↓↓↓

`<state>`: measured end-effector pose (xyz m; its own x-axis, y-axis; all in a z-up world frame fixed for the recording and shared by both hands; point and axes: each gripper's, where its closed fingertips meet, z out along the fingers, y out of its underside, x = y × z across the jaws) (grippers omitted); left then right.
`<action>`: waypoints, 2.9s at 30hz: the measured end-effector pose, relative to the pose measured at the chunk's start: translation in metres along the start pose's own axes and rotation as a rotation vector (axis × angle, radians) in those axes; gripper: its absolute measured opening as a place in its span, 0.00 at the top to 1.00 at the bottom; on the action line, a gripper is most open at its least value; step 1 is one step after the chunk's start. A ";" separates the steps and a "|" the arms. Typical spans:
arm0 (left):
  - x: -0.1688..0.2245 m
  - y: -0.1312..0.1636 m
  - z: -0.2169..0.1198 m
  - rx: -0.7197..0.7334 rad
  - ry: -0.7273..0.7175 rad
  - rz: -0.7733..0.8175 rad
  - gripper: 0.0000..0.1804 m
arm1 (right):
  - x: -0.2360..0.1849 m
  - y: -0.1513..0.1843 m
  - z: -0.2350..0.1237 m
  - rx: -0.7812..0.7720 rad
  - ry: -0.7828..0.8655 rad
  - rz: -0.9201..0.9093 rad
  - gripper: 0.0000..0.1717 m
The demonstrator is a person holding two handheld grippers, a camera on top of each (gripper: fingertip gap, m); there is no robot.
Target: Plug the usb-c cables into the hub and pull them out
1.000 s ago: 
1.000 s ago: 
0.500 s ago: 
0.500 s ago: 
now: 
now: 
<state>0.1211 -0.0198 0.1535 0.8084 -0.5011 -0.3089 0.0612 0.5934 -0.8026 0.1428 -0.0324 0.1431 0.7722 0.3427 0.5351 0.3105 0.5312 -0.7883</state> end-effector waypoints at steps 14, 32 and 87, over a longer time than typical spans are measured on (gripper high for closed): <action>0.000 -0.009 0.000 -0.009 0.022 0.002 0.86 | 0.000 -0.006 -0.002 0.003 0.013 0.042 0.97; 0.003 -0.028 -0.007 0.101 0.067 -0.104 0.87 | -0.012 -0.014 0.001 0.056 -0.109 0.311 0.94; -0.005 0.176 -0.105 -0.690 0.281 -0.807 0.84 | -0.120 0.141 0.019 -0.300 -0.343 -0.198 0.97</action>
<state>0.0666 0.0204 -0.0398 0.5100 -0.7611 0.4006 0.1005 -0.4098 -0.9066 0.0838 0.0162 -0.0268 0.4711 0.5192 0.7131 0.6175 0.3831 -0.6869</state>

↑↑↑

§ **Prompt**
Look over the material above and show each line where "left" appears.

§ **Response area**
`<state>`: measured end-effector pose (xyz m; its own x-axis, y-axis; all in a z-up world frame fixed for the recording and shared by both hands; point and axes: each gripper's, where its closed fingertips meet, z out along the fingers, y out of its underside, x = y × z across the jaws) (grippers omitted); left then right.
arm0 (left):

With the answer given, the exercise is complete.